====== Data for processing ======

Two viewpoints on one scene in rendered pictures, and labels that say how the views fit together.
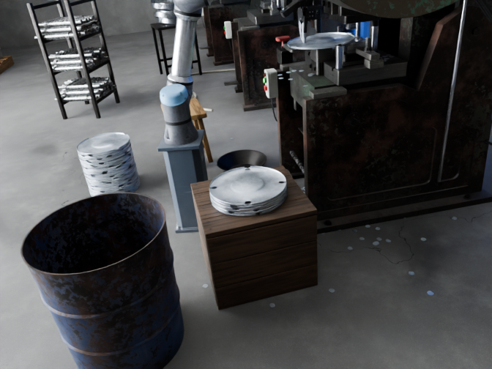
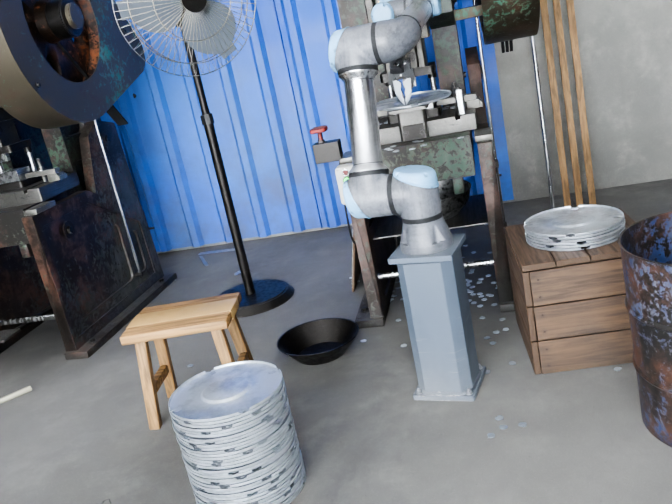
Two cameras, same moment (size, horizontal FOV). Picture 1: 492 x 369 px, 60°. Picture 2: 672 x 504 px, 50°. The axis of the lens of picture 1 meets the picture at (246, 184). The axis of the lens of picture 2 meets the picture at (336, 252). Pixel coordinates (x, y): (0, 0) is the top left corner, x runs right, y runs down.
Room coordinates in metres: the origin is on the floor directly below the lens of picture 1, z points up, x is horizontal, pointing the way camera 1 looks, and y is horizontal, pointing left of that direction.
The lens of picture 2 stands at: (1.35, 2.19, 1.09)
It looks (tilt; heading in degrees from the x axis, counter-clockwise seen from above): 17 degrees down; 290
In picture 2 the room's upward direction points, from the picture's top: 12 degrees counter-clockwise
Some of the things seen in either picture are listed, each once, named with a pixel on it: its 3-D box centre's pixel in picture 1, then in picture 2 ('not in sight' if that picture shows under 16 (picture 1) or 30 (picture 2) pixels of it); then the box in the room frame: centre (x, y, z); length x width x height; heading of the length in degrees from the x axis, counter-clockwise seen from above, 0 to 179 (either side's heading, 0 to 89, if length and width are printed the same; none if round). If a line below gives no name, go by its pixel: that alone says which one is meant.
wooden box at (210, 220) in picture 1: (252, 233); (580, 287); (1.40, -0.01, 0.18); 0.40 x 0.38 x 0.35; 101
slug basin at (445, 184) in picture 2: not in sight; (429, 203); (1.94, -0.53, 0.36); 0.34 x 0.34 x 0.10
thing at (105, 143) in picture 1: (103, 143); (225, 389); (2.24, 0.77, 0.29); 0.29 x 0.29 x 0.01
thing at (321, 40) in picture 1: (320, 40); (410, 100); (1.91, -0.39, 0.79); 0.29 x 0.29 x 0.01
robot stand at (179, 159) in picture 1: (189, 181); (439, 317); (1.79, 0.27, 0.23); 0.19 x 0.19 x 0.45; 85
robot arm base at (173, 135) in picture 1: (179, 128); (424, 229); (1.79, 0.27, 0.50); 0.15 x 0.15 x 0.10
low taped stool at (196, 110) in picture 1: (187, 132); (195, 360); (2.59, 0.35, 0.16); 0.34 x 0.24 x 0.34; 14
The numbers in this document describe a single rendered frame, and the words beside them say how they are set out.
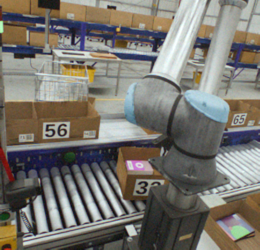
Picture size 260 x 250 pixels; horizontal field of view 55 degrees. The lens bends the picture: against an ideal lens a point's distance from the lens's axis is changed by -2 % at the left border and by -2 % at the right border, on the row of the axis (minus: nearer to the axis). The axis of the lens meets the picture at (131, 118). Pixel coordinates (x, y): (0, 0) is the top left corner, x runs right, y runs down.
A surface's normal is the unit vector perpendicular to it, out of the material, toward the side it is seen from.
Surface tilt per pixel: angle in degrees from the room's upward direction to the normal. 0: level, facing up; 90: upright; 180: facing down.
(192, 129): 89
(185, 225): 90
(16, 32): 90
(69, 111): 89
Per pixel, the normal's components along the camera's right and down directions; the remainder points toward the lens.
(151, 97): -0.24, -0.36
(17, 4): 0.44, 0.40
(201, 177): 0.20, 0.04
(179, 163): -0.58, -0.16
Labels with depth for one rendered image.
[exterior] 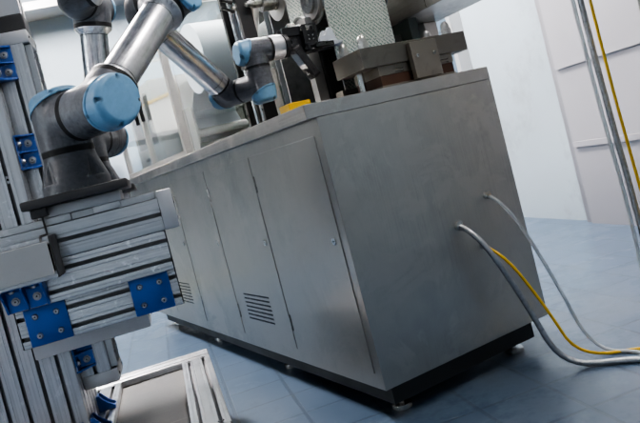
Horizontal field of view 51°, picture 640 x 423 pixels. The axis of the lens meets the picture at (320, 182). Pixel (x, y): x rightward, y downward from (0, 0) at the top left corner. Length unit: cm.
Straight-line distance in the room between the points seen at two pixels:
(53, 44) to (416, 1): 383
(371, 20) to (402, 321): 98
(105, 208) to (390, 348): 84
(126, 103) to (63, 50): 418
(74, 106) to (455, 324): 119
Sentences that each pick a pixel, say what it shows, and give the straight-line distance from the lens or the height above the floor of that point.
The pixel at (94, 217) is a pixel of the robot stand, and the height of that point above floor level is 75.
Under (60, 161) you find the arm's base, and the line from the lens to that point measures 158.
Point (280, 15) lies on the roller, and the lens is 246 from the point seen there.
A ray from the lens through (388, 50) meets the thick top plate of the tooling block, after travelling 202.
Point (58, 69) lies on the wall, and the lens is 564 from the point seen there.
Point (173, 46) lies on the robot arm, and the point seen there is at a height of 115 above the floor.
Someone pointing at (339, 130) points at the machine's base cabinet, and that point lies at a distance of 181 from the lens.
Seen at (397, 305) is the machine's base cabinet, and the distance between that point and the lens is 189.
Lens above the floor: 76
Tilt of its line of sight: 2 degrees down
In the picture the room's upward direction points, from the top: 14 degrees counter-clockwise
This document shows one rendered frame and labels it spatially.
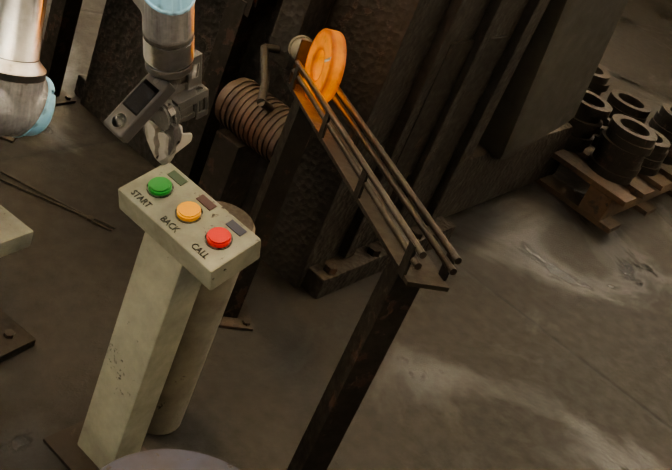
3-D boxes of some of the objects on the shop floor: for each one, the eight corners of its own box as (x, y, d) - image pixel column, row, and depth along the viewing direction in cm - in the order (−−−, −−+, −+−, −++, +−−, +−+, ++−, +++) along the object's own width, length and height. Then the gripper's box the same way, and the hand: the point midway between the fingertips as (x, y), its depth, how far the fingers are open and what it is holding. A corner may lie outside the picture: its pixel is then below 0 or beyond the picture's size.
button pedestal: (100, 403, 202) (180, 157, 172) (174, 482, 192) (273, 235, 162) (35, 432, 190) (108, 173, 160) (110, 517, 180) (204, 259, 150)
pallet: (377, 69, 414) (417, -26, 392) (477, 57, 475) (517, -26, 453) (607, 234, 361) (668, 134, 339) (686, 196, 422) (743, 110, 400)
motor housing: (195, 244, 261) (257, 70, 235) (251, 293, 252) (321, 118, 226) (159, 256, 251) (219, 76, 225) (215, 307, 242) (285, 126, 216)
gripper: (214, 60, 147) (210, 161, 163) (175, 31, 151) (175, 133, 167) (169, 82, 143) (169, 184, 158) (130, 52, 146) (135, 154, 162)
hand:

======

§ **Required work**
How many of the lines above contain the word "what"? Only the number should be given.

§ **Task response**
2